* Problem to solve
Take the data below and copy exactly the lines starting at the one with "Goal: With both" and finishing at the one with "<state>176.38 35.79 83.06", both included.

* Given data
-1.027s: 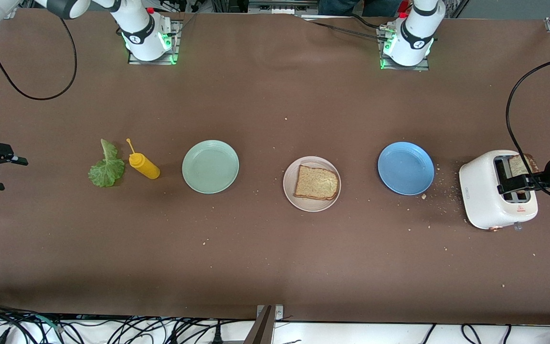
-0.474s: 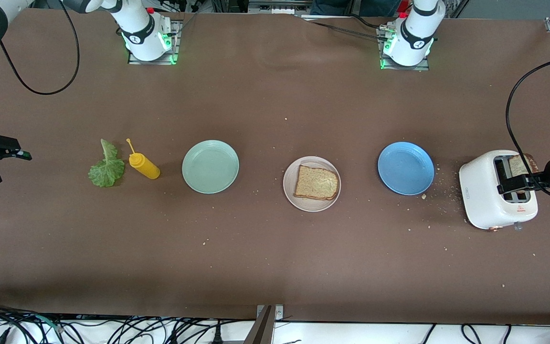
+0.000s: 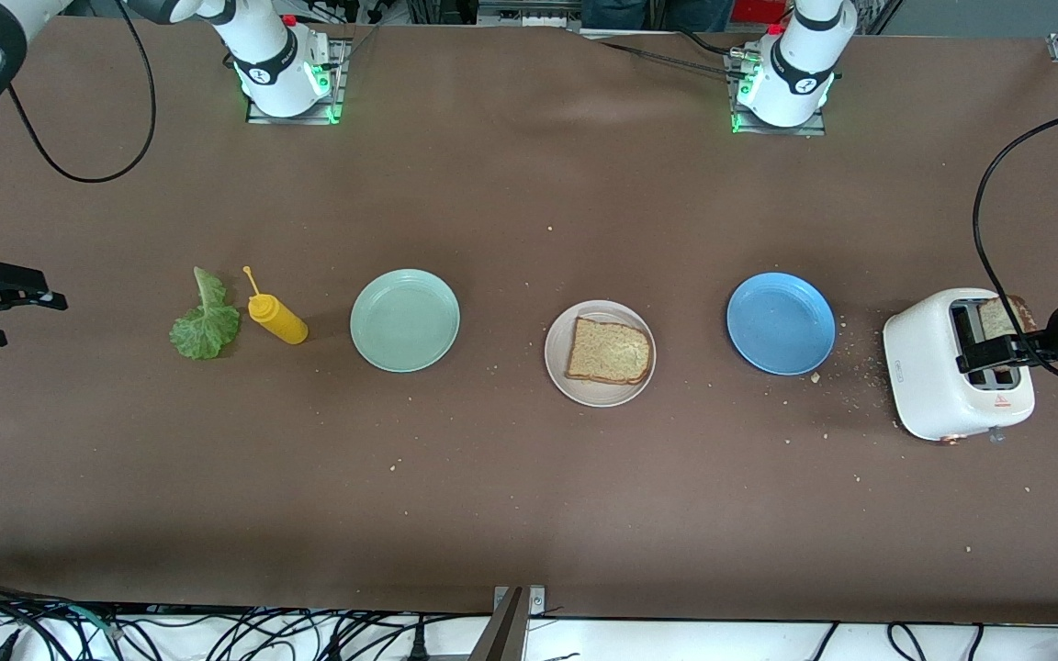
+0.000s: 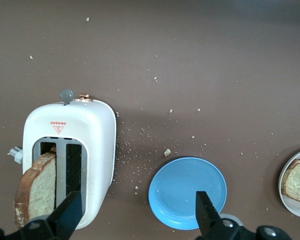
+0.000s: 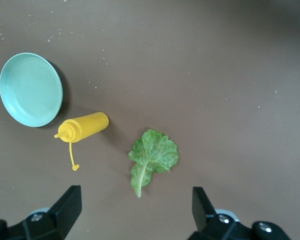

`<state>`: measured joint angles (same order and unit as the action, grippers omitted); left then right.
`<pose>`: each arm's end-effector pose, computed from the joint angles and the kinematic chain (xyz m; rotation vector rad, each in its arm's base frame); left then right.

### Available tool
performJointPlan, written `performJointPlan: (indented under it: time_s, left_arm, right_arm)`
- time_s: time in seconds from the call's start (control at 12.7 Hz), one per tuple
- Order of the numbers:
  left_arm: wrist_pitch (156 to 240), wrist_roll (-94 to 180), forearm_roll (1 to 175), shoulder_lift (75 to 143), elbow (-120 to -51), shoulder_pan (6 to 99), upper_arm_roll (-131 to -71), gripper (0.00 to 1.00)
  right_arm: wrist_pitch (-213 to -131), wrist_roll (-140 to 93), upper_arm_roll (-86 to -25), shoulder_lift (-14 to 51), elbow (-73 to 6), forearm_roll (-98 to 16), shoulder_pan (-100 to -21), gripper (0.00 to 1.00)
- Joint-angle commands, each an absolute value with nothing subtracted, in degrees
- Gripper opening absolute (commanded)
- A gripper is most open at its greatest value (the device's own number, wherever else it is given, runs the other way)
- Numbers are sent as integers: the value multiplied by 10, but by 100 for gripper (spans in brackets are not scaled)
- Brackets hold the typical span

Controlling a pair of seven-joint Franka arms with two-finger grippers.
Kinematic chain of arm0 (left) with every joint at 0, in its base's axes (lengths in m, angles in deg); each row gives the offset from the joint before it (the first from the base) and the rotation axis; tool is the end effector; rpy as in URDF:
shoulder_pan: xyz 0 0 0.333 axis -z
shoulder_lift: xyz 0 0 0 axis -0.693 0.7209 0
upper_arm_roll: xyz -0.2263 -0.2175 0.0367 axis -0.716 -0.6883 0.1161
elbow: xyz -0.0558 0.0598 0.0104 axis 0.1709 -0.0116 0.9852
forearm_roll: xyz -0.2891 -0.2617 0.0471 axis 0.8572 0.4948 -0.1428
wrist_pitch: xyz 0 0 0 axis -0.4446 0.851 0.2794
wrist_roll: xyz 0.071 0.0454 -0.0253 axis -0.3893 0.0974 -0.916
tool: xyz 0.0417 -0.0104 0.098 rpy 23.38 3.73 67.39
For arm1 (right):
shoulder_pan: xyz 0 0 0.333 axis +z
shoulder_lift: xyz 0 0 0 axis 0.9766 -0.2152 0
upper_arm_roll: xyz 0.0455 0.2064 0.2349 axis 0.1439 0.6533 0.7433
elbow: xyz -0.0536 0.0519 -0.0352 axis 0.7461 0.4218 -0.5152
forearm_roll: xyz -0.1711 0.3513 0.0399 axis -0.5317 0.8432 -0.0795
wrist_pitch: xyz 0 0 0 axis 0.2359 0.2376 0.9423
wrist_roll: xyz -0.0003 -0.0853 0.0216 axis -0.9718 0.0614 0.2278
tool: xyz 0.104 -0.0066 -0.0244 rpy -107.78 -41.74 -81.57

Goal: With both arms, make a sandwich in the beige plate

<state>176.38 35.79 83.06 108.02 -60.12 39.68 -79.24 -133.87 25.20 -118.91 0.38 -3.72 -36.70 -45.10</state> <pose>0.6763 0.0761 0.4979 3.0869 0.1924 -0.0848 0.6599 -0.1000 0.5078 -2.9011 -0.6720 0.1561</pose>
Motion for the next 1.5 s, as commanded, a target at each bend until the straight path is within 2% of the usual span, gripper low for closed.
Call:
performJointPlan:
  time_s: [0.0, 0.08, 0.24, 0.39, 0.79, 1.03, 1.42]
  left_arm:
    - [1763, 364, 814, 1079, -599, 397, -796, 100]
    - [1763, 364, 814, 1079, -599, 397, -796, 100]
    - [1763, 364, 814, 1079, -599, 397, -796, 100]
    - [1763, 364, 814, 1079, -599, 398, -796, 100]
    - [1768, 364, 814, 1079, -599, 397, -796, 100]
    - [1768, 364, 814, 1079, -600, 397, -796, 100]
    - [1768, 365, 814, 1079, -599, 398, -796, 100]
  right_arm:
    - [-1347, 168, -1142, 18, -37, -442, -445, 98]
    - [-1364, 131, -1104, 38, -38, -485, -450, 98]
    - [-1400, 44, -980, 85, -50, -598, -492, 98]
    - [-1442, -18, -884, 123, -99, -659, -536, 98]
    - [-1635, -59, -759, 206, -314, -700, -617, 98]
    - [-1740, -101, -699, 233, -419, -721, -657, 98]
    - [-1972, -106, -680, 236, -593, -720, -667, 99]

* Answer to this exercise
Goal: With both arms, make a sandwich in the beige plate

<state>176.38 35.79 83.06 108.02 -60.12 39.68 -79.24 -133.87 25.20 -118.91 0.38 -3.72 -36.70 -45.10</state> <pose>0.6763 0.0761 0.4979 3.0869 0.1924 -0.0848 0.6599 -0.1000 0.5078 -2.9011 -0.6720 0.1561</pose>

The response is now done.